Collection entries:
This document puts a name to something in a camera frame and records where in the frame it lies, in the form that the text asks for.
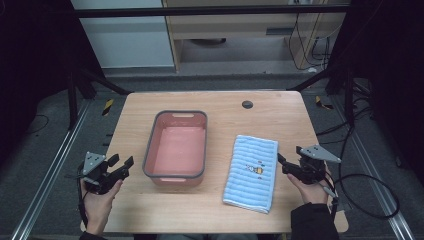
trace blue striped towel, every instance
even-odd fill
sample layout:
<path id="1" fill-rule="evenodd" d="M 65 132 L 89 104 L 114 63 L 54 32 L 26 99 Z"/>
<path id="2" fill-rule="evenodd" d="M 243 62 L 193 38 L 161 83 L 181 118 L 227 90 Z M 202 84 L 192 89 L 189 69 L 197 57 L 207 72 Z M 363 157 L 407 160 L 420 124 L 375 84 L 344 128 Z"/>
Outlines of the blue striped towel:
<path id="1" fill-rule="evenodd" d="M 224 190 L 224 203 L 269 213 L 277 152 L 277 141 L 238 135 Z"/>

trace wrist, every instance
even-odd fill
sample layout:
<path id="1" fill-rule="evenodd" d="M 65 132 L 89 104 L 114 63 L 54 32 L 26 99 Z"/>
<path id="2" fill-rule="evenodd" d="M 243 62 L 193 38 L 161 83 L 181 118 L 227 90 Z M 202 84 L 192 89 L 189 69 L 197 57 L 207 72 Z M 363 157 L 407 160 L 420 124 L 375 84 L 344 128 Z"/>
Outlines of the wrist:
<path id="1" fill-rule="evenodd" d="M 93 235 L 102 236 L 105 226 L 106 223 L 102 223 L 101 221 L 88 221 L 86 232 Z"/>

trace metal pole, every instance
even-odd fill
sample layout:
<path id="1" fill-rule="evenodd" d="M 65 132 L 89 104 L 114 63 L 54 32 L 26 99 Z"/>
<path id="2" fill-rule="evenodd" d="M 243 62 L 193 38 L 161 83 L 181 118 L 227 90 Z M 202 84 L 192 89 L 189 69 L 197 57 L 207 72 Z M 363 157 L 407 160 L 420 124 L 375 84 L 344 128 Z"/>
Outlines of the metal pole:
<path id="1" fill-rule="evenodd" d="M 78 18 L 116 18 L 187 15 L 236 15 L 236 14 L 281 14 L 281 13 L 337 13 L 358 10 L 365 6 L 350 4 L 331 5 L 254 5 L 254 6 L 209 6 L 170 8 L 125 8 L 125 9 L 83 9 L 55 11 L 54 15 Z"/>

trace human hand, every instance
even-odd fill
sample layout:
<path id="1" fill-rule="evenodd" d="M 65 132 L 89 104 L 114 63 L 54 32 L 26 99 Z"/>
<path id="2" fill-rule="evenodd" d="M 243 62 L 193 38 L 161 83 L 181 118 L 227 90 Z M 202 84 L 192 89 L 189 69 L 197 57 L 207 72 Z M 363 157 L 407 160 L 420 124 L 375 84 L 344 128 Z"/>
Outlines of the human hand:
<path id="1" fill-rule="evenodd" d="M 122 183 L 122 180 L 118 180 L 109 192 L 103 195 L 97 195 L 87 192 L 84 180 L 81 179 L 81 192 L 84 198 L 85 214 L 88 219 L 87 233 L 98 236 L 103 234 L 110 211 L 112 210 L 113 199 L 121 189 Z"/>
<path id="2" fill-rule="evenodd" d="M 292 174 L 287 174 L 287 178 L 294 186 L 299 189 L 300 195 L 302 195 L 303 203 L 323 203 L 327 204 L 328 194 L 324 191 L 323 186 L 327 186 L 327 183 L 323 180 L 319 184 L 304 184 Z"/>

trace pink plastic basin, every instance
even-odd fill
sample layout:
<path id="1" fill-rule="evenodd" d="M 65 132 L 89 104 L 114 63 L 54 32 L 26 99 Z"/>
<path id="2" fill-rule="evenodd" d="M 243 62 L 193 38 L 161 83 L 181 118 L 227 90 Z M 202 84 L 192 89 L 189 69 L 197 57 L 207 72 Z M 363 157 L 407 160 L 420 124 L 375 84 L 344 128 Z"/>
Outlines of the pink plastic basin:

■ Problem statement: List every line from the entries above in which "instance" appears.

■ Written solution:
trace blue striped towel, every instance
trace wrist, every instance
trace metal pole, every instance
trace human hand, every instance
trace pink plastic basin, every instance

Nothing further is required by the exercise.